◆ MATERIALS PROVIDED
= Beginning of Section =

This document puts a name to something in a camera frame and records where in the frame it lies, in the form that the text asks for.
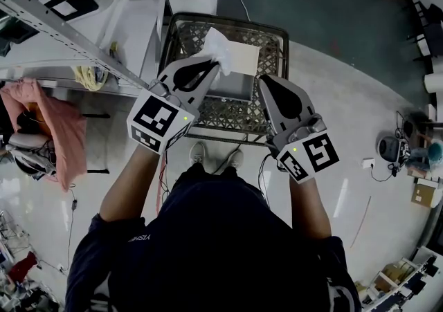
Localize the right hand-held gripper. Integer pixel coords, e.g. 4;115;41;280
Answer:
257;73;341;185

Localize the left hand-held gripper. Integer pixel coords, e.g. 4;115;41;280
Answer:
126;57;222;156

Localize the white cloth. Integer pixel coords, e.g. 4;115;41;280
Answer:
199;26;233;76

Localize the dark wire mesh basket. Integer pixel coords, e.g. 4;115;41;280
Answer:
156;11;291;146

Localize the person's right forearm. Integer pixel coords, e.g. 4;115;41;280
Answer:
288;175;333;241

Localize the person's left forearm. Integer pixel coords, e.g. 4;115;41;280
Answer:
99;146;164;224

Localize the grey box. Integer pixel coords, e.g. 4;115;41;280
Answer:
203;71;257;102

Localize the flat white box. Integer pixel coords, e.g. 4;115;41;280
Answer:
221;40;261;77

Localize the small cardboard box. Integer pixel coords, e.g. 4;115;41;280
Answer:
410;182;441;208

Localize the person's right white shoe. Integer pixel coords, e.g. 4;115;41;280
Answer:
225;147;245;170

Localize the person's white shoe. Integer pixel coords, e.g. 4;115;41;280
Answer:
189;140;209;174
225;147;245;170

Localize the person's left white shoe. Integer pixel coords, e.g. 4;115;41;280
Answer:
189;140;209;174

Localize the round grey device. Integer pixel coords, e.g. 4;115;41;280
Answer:
377;134;403;163

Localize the thin long stick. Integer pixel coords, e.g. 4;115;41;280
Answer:
349;195;373;250

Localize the pink cloth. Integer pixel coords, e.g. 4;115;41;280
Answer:
0;77;88;193

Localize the white and black appliance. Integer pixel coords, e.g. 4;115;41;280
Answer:
33;0;105;23

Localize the white paper roll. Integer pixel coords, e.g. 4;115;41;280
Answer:
423;71;443;94

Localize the white metal shelf rack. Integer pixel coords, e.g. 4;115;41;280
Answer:
0;0;167;99

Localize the person's navy shirt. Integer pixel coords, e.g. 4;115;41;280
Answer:
64;164;363;312

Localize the red cloth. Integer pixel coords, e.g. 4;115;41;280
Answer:
6;250;39;284

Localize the yellow rope bundle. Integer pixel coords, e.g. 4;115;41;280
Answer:
75;64;109;92

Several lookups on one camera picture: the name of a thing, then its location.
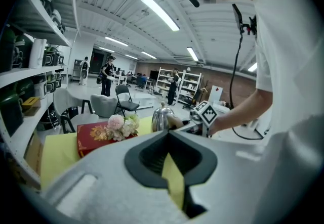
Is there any white background shelf rack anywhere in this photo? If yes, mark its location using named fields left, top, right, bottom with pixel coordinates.
left=154, top=67, right=203, bottom=105

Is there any silver electric kettle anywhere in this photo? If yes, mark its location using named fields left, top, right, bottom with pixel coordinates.
left=151, top=101, right=185, bottom=132

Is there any white board with red mark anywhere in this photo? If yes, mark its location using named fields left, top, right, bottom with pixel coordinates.
left=207, top=85, right=224, bottom=104

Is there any wooden tissue box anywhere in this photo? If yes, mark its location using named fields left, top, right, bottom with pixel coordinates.
left=21, top=96, right=42, bottom=117

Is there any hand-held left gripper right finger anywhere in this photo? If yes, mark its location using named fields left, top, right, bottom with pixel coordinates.
left=168, top=114, right=324, bottom=224

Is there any red box with gold print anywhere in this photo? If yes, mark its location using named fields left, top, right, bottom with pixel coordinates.
left=76, top=121, right=137, bottom=159

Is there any tall white kettle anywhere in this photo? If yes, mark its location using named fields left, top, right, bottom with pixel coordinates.
left=28, top=38, right=48, bottom=69

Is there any black monitor on stand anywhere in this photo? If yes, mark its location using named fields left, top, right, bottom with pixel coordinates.
left=149, top=70, right=160, bottom=95

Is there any pink and white flower bouquet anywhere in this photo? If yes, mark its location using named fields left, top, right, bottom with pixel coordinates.
left=106, top=113, right=140, bottom=142

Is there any black cable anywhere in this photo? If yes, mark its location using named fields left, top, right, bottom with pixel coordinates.
left=229, top=32, right=265, bottom=141

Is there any brown cardboard box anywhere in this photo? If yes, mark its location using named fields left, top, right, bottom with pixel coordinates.
left=24, top=130, right=44, bottom=177

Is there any white metal shelf unit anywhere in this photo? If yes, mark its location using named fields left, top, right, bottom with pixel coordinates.
left=0, top=0, right=73, bottom=188

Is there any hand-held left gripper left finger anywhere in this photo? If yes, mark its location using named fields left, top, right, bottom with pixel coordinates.
left=42, top=128, right=190, bottom=224

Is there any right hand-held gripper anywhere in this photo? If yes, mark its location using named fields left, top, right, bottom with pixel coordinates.
left=181, top=100, right=218, bottom=138

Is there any white low table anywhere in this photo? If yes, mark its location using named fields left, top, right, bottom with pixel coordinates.
left=128, top=91, right=157, bottom=110

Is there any white pot with black lid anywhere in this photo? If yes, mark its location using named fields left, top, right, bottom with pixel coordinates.
left=32, top=75, right=48, bottom=100

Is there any black folding chair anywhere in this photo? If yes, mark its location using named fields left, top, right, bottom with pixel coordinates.
left=113, top=84, right=140, bottom=117

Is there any yellow cloth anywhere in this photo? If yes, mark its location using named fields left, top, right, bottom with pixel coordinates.
left=40, top=115, right=185, bottom=211

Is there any black chest-mounted device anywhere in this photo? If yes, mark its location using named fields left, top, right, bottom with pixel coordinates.
left=232, top=3, right=258, bottom=36

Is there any grey armchair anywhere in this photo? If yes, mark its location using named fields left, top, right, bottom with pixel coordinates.
left=90, top=93, right=119, bottom=119

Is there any white plastic chair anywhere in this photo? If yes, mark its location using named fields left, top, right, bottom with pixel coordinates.
left=52, top=87, right=100, bottom=135

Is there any person's right forearm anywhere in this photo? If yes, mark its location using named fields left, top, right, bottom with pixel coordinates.
left=211, top=88, right=273, bottom=136

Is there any person's white shirt torso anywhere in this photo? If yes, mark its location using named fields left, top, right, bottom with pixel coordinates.
left=231, top=0, right=324, bottom=140

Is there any group of dark green kettles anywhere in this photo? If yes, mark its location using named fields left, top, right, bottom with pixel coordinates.
left=0, top=0, right=66, bottom=138

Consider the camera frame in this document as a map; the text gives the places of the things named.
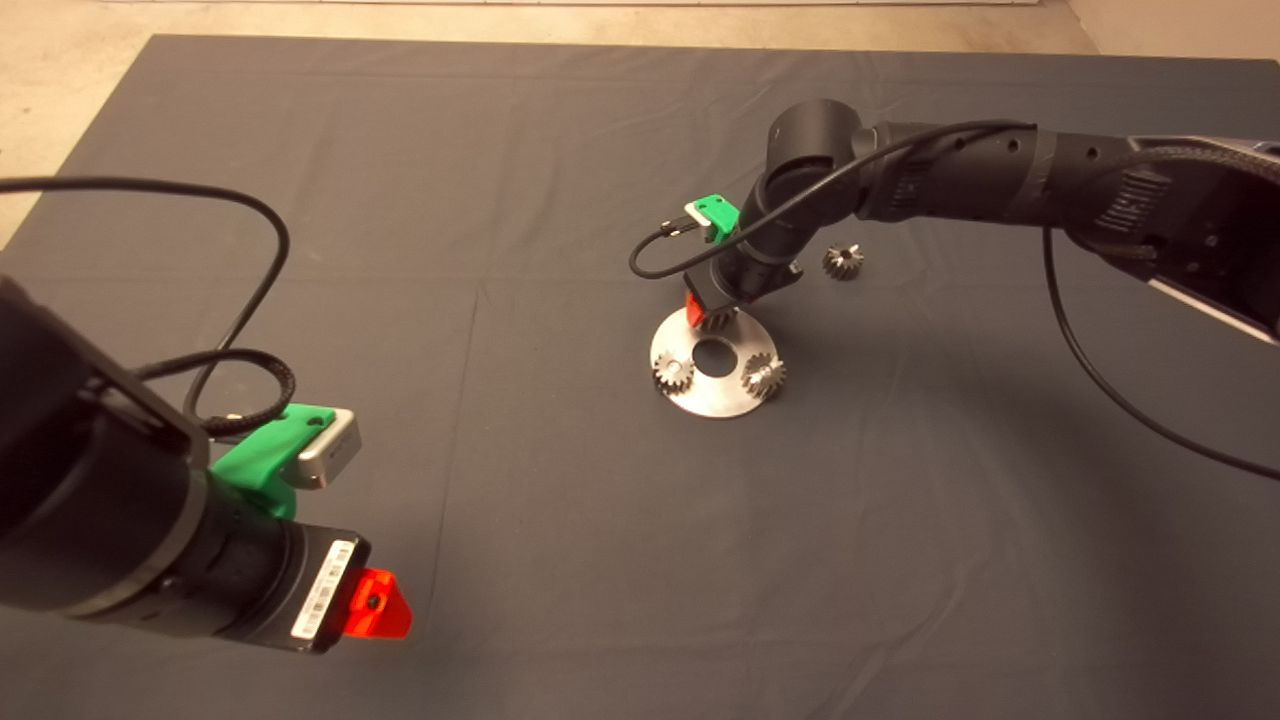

= End of Section =

◆ TASK
Write out, exactly and with no pictures, the lines of the data from the first through the line containing "Localize the dark".

◆ SOLUTION TO THIS PROBLEM
This document puts a name to something in a camera frame and records where in the frame it lies, in the form that the text asks for.
Localize the right hand-held gripper. Integer pixel coords, e.g. 4;115;41;280
Answer:
257;73;341;185

Localize the left hand-held gripper. Integer pixel coords, e.g. 4;115;41;280
Answer:
126;57;222;156

Localize the white cloth. Integer pixel coords, e.g. 4;115;41;280
Answer:
199;26;233;76

Localize the dark wire mesh basket. Integer pixel coords, e.g. 4;115;41;280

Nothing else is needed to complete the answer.